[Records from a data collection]
• • • • • • •
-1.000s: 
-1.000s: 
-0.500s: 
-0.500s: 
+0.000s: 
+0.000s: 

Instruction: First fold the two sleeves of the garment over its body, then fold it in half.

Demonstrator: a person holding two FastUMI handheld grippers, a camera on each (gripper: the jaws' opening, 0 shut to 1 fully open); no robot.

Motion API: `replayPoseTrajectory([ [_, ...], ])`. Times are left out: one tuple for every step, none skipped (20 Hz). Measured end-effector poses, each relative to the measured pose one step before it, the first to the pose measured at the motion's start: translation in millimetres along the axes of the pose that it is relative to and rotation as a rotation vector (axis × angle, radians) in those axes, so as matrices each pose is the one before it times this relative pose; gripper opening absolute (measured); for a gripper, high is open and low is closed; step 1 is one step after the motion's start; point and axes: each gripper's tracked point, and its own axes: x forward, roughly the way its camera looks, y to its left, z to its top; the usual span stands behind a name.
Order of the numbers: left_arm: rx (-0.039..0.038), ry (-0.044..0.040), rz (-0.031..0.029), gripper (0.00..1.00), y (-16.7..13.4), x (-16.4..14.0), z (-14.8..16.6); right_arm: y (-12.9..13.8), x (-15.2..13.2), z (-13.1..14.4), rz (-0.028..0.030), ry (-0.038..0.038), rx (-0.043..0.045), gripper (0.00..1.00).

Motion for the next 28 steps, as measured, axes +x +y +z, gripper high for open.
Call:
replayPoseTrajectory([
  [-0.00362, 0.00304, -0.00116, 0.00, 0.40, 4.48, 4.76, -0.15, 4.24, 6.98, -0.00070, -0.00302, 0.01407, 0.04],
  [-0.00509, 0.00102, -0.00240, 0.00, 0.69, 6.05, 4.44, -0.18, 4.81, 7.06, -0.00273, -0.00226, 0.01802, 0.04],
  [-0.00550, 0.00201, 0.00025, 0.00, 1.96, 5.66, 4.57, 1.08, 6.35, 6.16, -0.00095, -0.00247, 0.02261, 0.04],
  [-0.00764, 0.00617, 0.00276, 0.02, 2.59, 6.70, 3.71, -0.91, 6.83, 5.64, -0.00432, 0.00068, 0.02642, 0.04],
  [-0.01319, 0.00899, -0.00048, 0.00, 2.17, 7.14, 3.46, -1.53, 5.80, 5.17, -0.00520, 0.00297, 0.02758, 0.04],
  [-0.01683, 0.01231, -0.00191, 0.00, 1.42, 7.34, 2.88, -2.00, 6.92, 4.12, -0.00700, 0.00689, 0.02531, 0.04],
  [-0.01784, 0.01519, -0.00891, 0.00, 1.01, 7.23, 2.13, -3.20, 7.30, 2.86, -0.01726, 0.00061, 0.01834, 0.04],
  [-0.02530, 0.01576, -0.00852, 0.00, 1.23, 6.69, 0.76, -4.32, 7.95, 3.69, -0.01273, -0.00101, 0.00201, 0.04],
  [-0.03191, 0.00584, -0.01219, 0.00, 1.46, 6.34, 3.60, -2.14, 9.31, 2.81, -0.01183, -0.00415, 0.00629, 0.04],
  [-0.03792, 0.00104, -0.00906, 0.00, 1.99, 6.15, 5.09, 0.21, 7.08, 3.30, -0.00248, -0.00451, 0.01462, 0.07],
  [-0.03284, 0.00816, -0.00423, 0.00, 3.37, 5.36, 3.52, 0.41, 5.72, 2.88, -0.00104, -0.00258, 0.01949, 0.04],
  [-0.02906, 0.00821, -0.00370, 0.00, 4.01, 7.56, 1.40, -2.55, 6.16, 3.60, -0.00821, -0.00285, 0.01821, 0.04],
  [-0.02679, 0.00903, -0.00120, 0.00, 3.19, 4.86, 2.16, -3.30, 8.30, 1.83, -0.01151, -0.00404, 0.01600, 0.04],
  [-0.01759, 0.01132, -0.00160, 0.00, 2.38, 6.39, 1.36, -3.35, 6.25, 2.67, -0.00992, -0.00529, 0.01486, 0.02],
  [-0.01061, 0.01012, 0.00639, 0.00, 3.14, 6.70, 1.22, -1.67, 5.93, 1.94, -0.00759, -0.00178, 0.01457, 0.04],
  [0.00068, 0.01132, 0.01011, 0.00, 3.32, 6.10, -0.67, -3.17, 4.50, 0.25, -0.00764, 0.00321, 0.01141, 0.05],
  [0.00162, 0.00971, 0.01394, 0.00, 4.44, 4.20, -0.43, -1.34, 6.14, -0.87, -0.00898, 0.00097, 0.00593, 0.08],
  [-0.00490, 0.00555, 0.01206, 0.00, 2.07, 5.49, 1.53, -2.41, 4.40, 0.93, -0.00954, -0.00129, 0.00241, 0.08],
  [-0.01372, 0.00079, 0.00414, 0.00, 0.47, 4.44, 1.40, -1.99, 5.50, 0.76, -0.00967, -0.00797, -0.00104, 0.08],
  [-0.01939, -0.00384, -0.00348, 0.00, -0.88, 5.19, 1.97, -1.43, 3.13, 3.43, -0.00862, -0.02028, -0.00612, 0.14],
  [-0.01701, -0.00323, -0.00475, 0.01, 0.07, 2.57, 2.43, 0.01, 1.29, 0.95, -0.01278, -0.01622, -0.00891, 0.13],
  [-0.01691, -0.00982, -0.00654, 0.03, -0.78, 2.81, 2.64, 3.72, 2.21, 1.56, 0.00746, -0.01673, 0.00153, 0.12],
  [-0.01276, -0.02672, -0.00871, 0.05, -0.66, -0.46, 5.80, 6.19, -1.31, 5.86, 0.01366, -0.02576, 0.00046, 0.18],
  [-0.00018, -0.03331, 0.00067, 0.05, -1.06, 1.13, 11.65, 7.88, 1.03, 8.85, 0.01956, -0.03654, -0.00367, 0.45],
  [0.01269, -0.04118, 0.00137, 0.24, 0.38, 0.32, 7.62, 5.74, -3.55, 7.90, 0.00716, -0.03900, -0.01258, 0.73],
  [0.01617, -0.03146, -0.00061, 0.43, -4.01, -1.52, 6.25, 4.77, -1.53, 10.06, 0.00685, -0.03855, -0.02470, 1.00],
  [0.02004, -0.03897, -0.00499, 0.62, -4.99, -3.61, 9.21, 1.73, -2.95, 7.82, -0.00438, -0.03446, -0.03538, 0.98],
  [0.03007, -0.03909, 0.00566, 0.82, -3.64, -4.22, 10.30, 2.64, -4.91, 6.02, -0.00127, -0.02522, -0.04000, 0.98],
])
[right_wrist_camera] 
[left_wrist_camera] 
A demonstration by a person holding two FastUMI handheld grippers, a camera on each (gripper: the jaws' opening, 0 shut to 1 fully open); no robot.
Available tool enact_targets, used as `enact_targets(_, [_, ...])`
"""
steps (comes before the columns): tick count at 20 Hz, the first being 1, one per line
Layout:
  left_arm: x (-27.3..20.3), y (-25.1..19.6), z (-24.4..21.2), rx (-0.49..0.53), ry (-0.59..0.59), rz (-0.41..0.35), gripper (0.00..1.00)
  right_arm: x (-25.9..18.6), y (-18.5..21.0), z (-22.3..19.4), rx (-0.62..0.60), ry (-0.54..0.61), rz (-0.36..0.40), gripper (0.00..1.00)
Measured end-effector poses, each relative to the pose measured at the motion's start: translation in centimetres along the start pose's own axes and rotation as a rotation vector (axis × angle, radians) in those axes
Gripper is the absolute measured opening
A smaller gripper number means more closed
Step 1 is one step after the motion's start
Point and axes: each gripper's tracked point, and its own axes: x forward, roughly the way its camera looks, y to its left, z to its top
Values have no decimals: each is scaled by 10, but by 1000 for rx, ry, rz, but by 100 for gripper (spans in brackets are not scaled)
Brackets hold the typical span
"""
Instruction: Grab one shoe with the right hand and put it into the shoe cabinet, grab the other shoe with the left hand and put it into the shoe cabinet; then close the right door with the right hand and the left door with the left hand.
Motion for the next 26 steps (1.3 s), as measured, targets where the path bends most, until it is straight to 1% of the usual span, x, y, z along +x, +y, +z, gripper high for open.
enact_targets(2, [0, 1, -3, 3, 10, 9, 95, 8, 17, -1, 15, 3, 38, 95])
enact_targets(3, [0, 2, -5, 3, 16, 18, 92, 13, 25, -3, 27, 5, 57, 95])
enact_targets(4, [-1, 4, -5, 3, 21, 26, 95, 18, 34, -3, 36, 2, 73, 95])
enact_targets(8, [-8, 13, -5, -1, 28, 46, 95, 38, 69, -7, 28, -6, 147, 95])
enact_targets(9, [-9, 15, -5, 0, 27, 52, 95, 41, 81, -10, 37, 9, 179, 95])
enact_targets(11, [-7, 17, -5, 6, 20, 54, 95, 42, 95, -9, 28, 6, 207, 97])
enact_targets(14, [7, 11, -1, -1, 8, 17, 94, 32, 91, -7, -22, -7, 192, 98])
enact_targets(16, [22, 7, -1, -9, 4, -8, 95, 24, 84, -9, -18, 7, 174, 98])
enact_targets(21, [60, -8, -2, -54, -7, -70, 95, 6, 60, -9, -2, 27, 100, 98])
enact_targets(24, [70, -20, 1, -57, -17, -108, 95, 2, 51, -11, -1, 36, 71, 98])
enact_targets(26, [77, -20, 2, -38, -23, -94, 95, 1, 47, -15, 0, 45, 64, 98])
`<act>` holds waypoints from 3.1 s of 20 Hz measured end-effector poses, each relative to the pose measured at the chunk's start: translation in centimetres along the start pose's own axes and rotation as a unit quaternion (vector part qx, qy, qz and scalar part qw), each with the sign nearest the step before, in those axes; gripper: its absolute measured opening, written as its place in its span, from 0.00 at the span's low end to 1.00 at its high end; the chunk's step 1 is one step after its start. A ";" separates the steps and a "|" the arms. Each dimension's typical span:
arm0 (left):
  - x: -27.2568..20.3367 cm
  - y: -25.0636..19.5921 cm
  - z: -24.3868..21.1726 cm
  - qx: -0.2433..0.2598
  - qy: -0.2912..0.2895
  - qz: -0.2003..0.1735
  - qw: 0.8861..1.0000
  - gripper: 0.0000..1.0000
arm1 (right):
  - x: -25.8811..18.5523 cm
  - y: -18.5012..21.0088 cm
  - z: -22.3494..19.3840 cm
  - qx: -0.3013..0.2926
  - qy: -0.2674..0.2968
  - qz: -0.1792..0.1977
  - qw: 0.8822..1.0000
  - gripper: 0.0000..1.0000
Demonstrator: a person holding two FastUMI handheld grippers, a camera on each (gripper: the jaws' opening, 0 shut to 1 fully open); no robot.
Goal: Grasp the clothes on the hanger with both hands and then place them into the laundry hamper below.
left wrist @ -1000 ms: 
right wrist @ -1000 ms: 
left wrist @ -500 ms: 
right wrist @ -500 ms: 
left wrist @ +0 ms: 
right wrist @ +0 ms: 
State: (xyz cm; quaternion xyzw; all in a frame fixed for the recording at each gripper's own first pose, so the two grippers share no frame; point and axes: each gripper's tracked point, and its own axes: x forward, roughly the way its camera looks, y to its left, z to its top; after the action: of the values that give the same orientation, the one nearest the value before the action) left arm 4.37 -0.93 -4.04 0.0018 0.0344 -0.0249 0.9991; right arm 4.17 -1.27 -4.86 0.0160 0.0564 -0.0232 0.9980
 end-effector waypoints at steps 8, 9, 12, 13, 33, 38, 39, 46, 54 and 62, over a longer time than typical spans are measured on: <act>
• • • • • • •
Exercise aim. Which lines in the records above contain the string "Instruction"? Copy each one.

Problem solution.
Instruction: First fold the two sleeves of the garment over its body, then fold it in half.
Instruction: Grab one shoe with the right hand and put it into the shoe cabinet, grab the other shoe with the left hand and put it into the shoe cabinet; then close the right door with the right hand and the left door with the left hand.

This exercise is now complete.